### Provided data
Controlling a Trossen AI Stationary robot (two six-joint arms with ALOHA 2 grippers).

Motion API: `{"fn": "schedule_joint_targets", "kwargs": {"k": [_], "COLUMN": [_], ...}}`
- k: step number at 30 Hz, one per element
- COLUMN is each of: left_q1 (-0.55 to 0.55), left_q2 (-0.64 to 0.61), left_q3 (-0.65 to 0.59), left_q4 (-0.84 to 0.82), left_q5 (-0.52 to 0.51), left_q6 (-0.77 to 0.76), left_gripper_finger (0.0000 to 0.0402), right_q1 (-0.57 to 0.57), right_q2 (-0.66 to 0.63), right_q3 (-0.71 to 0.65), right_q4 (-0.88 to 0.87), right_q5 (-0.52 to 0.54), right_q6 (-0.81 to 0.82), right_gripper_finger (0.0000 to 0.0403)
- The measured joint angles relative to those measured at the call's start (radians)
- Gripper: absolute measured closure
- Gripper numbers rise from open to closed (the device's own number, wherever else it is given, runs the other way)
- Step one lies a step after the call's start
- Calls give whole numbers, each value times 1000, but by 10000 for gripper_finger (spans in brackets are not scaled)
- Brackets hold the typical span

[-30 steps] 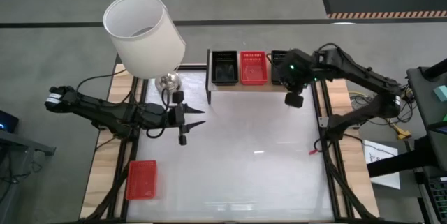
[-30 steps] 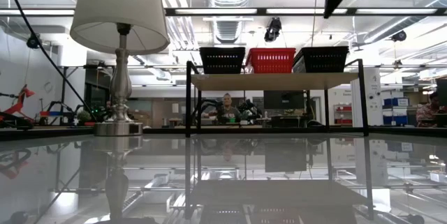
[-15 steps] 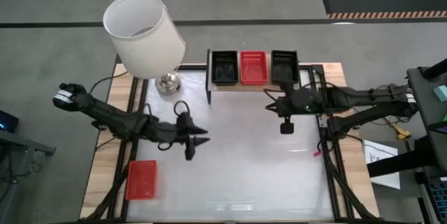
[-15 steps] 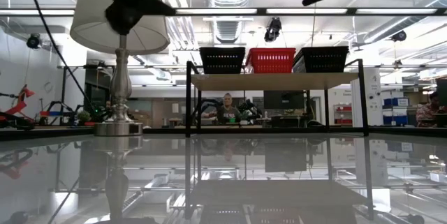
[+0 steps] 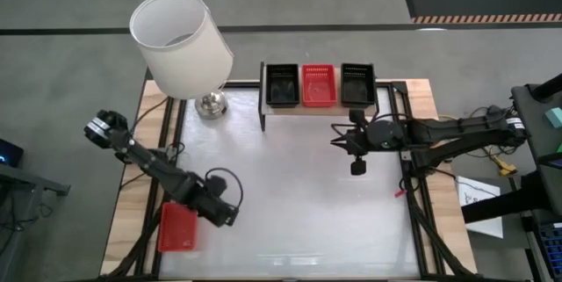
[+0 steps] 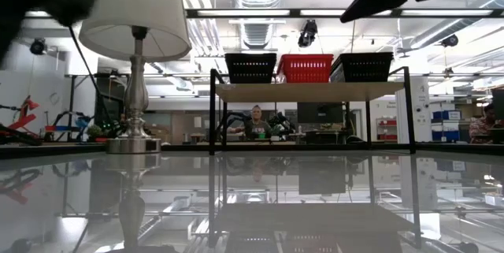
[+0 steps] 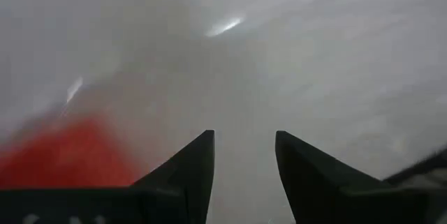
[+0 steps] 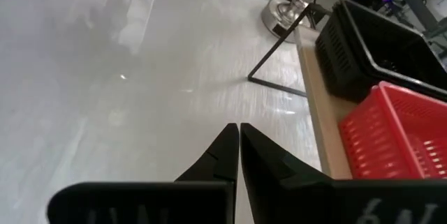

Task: Stack baskets on shelf by color
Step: Stack the red bin on top of the other red bin on the shelf

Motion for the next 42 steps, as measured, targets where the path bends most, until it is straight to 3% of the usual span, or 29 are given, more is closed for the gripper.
{"fn": "schedule_joint_targets", "kwargs": {"k": [5,8,16,30,36,42], "left_q1": [-65,-96,-106,-106,-106,-106], "left_q2": [80,100,101,98,95,95], "left_q3": [134,151,118,-85,-95,-95], "left_q4": [-293,-363,-328,-127,-119,-118], "left_q5": [160,185,182,180,180,180], "left_q6": [-162,-200,-237,-237,-230,-223], "left_gripper_finger": [266,266,266,266,266,317], "right_q1": [0,0,0,0,0,0], "right_q2": [0,0,0,0,0,0], "right_q3": [-21,-28,-37,-44,-45,-47], "right_q4": [0,0,1,0,0,-1], "right_q5": [0,0,-1,-6,-8,-8], "right_q6": [0,1,15,16,31,32], "right_gripper_finger": [394,394,394,394,394,394]}}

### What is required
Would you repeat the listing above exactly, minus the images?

### Answer section
Controlling a Trossen AI Stationary robot (two six-joint arms with ALOHA 2 grippers).

Motion API: `{"fn": "schedule_joint_targets", "kwargs": {"k": [_], "COLUMN": [_], ...}}`
- k: step number at 30 Hz, one per element
- COLUMN is each of: left_q1 (-0.55 to 0.55), left_q2 (-0.64 to 0.61), left_q3 (-0.65 to 0.59), left_q4 (-0.84 to 0.82), left_q5 (-0.52 to 0.51), left_q6 (-0.77 to 0.76), left_gripper_finger (0.0000 to 0.0402), right_q1 (-0.57 to 0.57), right_q2 (-0.66 to 0.63), right_q3 (-0.71 to 0.65), right_q4 (-0.88 to 0.87), right_q5 (-0.52 to 0.54), right_q6 (-0.81 to 0.82), right_gripper_finger (0.0000 to 0.0403)
- The measured joint angles relative to those measured at the call's start (radians)
- Gripper: absolute measured closure
- Gripper numbers rise from open to closed (the device's own number, wherever else it is given, runs the other way)
- Step one lies a step after the call's start
- Calls give whole numbers, each value times 1000, but by 10000 for gripper_finger (spans in brackets are not scaled)
- Brackets hold the typical span

[-30 steps] 
[-30 steps] 
[-15 steps] 
[-15 steps] 
[+0 steps] 
[+0 steps] 
[+0 steps] 
[+0 steps] 

Task: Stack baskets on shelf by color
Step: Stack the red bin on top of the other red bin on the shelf

Motion for the next 42 steps, as measured, targets where the path bends most, until it is straight to 3% of the usual span, or 29 are given, more is closed for the gripper.
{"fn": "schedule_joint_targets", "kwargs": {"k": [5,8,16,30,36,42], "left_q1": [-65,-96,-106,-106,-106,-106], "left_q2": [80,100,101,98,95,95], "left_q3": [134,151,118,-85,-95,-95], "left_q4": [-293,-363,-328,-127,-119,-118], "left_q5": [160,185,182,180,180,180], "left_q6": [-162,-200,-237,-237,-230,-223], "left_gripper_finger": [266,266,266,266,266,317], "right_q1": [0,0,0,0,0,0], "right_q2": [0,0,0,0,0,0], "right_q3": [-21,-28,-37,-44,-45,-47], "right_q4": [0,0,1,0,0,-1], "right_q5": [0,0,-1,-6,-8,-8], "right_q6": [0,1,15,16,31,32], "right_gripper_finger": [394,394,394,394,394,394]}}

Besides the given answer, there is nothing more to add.